**Provided data**
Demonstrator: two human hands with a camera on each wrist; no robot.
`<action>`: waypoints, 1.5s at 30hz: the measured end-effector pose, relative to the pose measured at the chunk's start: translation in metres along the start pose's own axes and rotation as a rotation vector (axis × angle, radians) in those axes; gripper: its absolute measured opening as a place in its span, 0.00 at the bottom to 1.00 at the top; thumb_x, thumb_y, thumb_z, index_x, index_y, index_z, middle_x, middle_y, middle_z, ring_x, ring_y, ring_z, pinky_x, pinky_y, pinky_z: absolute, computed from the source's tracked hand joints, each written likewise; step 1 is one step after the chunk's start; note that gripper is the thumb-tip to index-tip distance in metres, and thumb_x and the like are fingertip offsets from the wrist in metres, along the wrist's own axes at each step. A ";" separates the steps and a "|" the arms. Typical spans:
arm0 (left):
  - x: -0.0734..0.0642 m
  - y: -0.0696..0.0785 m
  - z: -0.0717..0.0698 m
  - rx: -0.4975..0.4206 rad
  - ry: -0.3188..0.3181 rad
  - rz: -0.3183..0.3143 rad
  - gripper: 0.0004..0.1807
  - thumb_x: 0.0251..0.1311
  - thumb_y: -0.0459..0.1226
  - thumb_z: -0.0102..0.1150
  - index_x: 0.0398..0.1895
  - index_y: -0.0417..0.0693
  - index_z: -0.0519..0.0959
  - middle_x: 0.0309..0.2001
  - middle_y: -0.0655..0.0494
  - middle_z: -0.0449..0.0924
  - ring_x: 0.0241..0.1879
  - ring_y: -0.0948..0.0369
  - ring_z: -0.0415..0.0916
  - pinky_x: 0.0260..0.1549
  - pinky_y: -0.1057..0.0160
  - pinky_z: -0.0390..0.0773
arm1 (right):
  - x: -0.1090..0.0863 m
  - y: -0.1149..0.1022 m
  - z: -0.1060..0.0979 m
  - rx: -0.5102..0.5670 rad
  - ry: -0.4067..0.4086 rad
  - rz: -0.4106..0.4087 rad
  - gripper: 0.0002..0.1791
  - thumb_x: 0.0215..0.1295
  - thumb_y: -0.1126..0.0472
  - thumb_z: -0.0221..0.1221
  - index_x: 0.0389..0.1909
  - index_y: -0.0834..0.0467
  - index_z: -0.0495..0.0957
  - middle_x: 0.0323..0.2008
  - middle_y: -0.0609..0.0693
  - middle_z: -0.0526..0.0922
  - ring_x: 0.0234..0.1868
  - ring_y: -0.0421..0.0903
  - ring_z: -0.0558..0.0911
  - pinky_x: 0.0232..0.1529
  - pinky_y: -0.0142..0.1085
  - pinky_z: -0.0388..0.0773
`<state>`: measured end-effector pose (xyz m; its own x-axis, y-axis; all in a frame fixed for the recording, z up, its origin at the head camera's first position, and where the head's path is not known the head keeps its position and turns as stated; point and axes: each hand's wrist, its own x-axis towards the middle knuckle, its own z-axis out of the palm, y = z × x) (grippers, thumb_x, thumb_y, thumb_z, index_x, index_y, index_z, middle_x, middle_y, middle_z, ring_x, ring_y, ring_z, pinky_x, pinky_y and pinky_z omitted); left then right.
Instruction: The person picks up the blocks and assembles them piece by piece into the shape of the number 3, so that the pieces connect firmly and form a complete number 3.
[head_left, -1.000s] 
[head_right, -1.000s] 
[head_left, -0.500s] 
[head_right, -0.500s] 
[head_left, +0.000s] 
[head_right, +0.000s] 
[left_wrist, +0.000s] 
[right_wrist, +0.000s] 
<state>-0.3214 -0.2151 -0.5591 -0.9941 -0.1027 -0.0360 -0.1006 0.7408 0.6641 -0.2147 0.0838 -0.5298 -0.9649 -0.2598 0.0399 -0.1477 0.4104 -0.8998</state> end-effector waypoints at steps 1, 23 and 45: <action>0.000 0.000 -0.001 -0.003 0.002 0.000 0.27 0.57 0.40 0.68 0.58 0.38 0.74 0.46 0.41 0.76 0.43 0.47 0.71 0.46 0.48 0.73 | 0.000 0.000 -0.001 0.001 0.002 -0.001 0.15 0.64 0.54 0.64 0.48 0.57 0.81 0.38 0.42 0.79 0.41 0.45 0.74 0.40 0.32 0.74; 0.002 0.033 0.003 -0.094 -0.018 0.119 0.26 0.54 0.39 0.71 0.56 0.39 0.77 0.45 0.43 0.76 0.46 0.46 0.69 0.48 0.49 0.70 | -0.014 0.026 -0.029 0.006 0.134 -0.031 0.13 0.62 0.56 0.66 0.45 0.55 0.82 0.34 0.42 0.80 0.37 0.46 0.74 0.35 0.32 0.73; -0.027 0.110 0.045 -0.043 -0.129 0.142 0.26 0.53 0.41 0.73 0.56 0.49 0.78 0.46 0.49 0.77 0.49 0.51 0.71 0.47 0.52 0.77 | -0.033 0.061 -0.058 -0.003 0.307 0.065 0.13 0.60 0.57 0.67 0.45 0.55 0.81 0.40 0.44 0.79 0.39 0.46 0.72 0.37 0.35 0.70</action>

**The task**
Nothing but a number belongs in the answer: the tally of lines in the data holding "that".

**Answer to the exercise**
2